[What you have to do]: What is needed is an exact copy of the lines in the entries below from the one holding "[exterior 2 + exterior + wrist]" through the one holding "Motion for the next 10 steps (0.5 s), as", pictures excluded.

————

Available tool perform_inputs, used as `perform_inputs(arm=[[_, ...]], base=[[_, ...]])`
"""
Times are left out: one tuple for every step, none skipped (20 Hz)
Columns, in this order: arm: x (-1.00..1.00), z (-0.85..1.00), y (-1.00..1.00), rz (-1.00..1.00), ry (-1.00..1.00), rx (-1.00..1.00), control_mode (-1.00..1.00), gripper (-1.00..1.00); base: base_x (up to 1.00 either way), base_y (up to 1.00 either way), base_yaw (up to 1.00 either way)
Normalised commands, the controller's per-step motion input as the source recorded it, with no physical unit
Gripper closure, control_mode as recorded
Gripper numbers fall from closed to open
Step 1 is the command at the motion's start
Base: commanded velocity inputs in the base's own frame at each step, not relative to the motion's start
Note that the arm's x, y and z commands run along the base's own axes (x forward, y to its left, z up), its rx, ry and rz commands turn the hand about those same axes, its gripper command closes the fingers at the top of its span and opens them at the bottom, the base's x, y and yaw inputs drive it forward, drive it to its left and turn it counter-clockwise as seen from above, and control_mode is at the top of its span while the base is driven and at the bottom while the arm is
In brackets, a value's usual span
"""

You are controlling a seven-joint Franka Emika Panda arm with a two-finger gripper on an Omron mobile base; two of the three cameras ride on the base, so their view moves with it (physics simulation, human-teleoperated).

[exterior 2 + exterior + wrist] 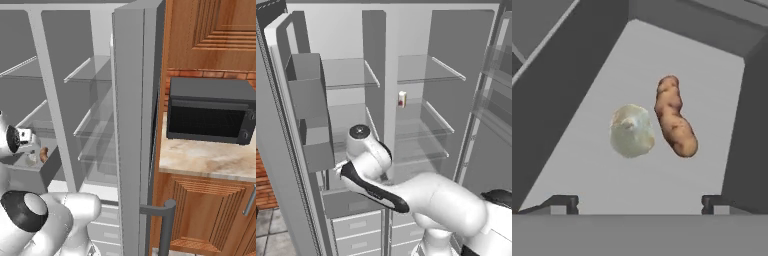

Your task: Take the potato and garlic from the fridge shelf and place them in the freezer drawer to begin freezing them.

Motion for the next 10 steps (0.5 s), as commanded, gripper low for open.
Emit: perform_inputs(arm=[[-1.0, 0.84, -0.08, -0.08, -0.45, 0.0, -1.0, -1.0], [-1.0, 0.94, -0.14, -0.08, -0.5, 0.0, -1.0, -1.0], [-1.0, 1.0, -0.21, -0.08, -0.51, 0.02, -1.0, -1.0], [-1.0, 1.0, -0.31, -0.06, -0.53, 0.05, -1.0, -1.0], [-1.0, 1.0, -0.35, -0.03, -0.57, 0.07, -1.0, -1.0], [-1.0, 1.0, -0.39, -0.01, -0.6, 0.07, -1.0, -1.0], [-1.0, 1.0, -0.41, -0.01, -0.59, 0.08, -1.0, -1.0], [-1.0, 1.0, -0.44, -0.01, -0.57, 0.09, -1.0, -1.0], [-1.0, 1.0, -0.48, -0.01, -0.56, 0.11, -1.0, -1.0], [-1.0, 1.0, -0.52, -0.02, -0.55, 0.12, -1.0, -1.0]], base=[[0.0, 0.0, 0.0], [0.0, 0.0, 0.0], [0.0, 0.0, 0.0], [0.0, 0.0, 0.0], [0.0, 0.0, 0.0], [0.0, 0.0, 0.0], [0.0, 0.0, 0.0], [0.0, 0.0, 0.0], [0.0, 0.0, 0.0], [0.0, 0.0, 0.0]])
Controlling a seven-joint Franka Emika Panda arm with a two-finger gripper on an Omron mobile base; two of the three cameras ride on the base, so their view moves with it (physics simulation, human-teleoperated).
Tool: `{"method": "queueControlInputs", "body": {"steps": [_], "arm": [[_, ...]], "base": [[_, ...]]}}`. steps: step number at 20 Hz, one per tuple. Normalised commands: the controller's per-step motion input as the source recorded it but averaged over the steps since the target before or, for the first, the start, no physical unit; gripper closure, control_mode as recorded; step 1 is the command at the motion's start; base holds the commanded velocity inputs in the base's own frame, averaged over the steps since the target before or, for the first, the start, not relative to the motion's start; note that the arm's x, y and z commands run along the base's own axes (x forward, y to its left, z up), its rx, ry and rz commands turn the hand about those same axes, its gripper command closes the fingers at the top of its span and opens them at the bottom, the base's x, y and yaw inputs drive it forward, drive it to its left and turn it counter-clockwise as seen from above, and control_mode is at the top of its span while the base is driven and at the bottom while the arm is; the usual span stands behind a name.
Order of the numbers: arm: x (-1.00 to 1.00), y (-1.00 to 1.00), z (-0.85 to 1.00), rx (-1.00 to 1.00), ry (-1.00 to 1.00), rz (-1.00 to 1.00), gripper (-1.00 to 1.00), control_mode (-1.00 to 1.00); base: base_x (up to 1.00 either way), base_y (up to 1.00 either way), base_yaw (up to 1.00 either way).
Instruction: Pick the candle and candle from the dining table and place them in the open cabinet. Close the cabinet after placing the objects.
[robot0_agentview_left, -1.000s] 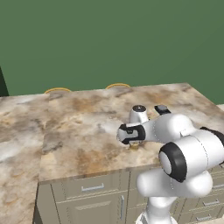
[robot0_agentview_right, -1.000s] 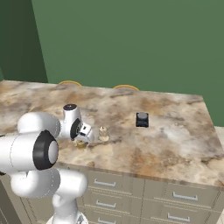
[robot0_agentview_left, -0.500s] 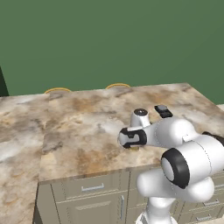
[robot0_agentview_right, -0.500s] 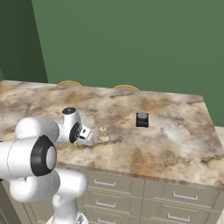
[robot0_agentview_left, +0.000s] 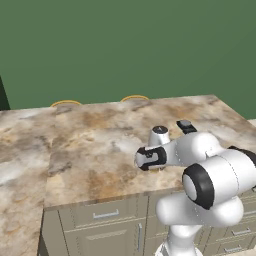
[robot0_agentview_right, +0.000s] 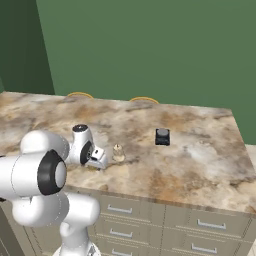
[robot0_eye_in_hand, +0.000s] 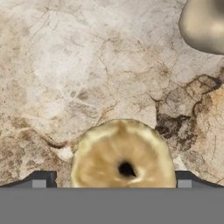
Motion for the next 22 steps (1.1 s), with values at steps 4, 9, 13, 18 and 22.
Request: {"method": "queueControlInputs", "body": {"steps": [4, 9, 13, 18, 22], "arm": [[0.00, 0.00, 0.00, 0.00, 0.00, 0.00, -1.00, -1.00], [0.00, 0.00, 0.00, 0.00, 0.00, 0.00, 1.00, -1.00], [0.00, 0.00, 0.00, 0.00, 0.00, 0.00, 1.00, -1.00], [-0.19, 0.00, 0.06, 0.00, -0.04, 0.00, 1.00, -1.00], [-0.54, 0.00, 0.56, 0.00, -0.01, 0.03, 1.00, -1.00]], "base": [[0.00, 0.00, 0.00], [0.00, 0.00, 0.00], [0.00, 0.00, 0.00], [0.00, 0.00, 0.00], [0.00, 0.00, 0.00]]}}
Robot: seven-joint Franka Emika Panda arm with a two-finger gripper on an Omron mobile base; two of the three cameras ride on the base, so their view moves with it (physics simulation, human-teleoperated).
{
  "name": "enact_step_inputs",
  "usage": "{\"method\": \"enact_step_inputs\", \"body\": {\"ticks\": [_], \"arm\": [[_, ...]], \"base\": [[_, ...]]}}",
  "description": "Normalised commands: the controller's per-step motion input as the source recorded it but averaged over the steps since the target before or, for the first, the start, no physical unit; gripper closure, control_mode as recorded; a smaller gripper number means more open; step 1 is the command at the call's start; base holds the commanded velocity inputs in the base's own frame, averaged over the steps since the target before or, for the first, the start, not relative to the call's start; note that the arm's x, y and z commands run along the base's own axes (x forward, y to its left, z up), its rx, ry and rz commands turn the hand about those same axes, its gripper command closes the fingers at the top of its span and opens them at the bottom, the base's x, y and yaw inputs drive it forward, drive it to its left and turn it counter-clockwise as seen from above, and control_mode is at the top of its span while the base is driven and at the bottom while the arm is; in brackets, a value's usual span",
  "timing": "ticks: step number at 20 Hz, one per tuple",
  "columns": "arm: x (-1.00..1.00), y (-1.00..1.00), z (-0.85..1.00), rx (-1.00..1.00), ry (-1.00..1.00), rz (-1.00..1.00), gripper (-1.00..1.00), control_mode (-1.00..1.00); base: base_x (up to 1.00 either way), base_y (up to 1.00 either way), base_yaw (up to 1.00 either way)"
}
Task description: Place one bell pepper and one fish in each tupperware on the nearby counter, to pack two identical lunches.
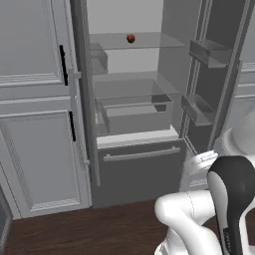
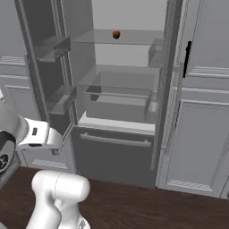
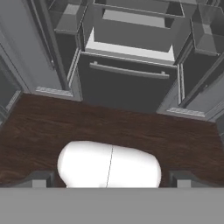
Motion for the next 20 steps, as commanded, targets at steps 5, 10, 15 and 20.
{"method": "enact_step_inputs", "body": {"ticks": [5, 10, 15, 20], "arm": [[0.0, 0.0, 0.0, 0.0, 0.0, 0.0, -1.0, 1.0], [0.0, 0.0, 0.0, 0.0, 0.0, 0.0, -1.0, 1.0], [0.0, 0.0, 0.0, 0.0, 0.0, 0.0, -1.0, 1.0], [0.0, 0.0, 0.0, 0.0, 0.0, 0.0, -1.0, 1.0]], "base": [[0.04, -0.35, -0.16], [0.59, 0.0, -0.01], [0.99, -0.15, 0.0], [0.97, -0.07, 0.0]]}}
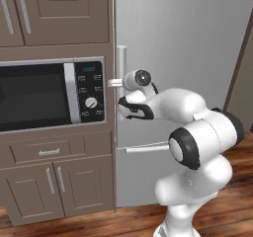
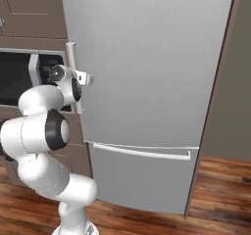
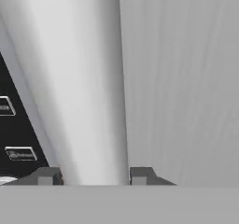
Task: Take the lemon wedge from the fridge and place it on the plate with fish on the dining counter.
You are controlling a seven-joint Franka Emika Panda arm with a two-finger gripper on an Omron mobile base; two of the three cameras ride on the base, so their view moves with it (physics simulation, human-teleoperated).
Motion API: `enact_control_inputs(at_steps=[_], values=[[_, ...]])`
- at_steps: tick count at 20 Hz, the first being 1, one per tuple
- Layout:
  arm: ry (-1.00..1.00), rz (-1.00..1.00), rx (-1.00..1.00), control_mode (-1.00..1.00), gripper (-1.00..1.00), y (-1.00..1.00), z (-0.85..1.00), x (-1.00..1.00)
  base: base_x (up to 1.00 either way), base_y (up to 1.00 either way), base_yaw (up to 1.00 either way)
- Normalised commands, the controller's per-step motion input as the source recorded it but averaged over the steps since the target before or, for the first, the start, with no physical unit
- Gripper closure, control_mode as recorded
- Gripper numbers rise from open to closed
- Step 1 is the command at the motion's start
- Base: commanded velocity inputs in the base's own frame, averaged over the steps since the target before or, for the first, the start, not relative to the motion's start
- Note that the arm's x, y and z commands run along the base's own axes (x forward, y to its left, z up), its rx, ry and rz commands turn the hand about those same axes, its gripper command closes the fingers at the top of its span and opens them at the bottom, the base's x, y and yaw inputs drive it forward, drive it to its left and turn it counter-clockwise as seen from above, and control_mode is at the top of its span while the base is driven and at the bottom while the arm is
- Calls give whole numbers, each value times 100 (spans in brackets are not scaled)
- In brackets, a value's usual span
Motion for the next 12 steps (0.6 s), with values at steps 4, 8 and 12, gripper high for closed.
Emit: enact_control_inputs(at_steps=[4, 8, 12], values=[[-9, -18, 9, -100, 100, -70, 6, -100, 0, 0, 0], [-12, -22, 12, -100, 100, -82, 13, -100, 0, 0, 0], [-13, -26, 12, -100, 100, -91, 16, -100, 0, 0, 0]])
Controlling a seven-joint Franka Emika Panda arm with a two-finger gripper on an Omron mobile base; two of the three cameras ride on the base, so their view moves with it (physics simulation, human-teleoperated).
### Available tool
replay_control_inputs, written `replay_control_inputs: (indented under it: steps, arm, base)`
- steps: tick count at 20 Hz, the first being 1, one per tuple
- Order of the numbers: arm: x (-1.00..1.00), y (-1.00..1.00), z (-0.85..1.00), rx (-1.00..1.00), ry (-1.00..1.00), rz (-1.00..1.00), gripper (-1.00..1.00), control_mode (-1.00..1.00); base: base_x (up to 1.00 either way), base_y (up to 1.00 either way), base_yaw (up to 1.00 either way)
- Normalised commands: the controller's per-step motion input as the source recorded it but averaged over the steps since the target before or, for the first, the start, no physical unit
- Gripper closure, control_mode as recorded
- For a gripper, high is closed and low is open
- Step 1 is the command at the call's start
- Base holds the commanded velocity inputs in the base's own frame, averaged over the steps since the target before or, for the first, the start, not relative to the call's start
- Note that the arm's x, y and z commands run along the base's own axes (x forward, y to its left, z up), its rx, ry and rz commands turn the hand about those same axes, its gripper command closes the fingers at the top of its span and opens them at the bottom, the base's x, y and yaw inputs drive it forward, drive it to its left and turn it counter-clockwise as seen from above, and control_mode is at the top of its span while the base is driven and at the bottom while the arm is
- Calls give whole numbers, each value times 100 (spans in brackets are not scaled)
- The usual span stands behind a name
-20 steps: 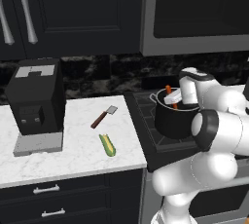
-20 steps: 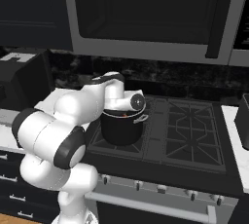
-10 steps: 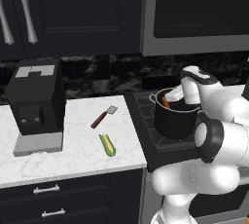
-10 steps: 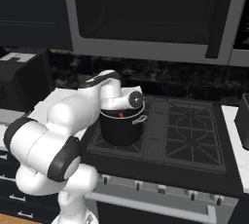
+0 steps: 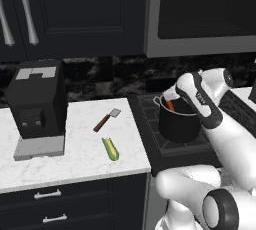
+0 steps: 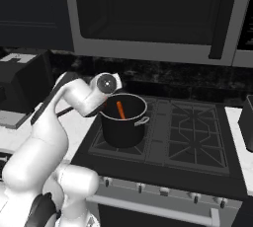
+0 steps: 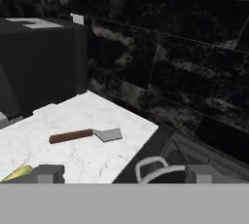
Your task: Put the corn and carrot in the pot. Retrieve the spatula and lightly stir the vegetables in the pot.
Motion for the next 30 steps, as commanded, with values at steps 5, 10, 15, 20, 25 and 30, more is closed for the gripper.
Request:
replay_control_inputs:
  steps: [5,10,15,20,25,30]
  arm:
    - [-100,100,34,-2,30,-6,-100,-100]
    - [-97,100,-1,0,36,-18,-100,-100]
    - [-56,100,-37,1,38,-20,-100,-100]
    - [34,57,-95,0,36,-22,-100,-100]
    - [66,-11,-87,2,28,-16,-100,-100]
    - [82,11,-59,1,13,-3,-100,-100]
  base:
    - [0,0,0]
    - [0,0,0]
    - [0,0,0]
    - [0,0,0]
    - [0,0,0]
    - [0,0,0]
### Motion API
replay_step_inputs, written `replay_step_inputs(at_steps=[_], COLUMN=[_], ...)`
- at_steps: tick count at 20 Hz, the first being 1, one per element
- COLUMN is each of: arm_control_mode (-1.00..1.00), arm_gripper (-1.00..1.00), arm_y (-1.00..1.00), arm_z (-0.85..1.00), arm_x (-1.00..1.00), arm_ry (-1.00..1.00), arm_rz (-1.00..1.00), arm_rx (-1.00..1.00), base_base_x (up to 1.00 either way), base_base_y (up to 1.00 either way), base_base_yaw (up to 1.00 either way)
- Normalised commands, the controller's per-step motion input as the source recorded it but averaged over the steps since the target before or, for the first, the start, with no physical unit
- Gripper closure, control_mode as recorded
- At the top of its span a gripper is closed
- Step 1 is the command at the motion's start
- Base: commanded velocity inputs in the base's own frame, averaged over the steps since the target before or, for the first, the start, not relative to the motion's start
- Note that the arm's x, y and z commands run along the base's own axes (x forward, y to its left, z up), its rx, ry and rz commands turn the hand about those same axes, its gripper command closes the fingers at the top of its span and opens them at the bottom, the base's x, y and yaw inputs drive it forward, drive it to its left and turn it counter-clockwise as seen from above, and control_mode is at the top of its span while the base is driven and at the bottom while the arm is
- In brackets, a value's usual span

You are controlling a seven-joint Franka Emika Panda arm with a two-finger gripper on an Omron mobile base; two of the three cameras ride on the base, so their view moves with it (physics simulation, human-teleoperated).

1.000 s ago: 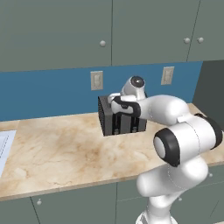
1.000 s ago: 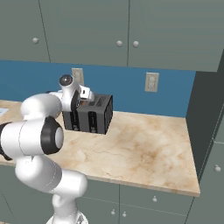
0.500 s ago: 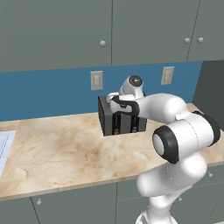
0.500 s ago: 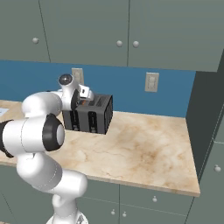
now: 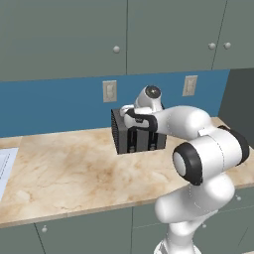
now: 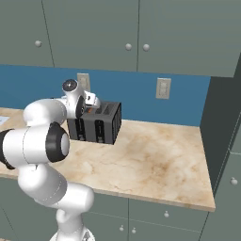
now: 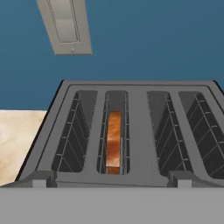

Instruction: Start the toaster. Once the lever pops up, take the bread to the plate on the dining counter.

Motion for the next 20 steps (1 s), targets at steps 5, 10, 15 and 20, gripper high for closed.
replay_step_inputs(at_steps=[5, 10, 15, 20], arm_control_mode=[-1.00, -1.00, -1.00, -1.00], arm_gripper=[-1.00, -1.00, -1.00, -1.00], arm_y=[0.00, 0.00, 0.00, 0.00], arm_z=[-0.03, -0.06, -0.03, 0.00], arm_x=[0.07, 0.09, 0.01, 0.00], arm_ry=[0.00, 0.00, 0.00, 0.00], arm_rz=[0.00, 0.00, 0.00, 0.00], arm_rx=[0.00, 0.00, 0.00, 0.00], base_base_x=[0.00, 0.00, 0.00, 0.00], base_base_y=[0.00, 0.00, 0.00, 0.00], base_base_yaw=[0.00, 0.00, 0.00, 0.00])
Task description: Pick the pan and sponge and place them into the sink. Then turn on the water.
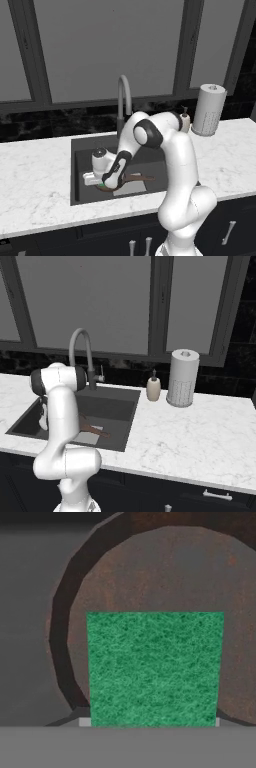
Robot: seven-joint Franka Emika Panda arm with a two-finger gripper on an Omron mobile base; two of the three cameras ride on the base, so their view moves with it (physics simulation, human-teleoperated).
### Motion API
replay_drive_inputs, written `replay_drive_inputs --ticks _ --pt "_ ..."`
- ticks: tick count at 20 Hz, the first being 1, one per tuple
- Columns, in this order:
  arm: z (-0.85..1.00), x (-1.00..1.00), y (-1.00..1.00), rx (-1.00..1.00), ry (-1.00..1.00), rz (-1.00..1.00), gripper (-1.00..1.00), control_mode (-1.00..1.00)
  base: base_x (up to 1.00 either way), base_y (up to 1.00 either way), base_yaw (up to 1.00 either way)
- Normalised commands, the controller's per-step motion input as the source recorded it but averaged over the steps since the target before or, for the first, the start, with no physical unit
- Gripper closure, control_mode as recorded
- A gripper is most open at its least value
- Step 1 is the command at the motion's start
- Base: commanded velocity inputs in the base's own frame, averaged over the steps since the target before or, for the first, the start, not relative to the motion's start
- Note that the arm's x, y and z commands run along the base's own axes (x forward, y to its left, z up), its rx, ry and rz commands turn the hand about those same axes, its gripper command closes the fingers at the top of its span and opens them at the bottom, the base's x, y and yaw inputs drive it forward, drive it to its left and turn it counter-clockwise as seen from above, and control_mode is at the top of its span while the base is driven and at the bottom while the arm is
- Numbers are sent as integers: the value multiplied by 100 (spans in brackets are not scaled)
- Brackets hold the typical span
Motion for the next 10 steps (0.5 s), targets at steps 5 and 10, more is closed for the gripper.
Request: replay_drive_inputs --ticks 5,10 --pt "-18 15 0 0 0 -3 100 -100 0 0 0" --pt "-6 4 0 0 0 -1 -100 -100 0 0 0"
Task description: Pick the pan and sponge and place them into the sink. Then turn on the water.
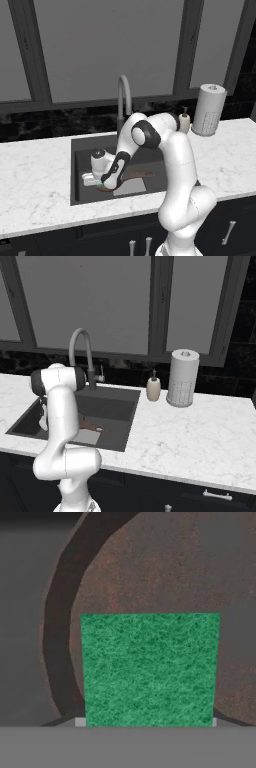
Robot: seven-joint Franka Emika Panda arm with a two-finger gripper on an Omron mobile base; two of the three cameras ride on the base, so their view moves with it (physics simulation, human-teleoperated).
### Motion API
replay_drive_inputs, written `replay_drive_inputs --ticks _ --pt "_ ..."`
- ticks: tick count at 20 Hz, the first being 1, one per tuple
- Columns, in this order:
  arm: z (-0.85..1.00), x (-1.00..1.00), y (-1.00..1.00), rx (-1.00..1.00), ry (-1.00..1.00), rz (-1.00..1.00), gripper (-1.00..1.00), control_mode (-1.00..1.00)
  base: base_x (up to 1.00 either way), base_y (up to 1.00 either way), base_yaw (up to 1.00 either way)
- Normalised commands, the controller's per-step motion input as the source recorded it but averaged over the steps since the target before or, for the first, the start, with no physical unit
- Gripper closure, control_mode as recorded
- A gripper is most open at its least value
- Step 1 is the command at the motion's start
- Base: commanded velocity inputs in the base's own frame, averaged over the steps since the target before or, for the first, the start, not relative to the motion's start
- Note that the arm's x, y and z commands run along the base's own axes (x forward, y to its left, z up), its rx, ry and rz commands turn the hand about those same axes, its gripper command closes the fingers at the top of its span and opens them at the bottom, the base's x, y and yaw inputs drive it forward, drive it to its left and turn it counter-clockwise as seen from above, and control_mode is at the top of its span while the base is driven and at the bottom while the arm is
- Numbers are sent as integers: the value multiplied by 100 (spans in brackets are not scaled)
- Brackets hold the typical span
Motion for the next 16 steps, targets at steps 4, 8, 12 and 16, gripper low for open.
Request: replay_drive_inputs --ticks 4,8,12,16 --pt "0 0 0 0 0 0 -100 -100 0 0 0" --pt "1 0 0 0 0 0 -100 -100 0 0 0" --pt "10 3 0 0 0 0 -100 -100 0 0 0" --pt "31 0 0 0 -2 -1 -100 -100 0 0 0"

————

[Result of the exercise]:
[exterior 2 + exterior + wrist] 

Your task: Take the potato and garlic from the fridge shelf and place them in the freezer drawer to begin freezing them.

Motion for the next 10 steps (0.5 s), as commanded, gripper low for open.

The exercise has now been completed.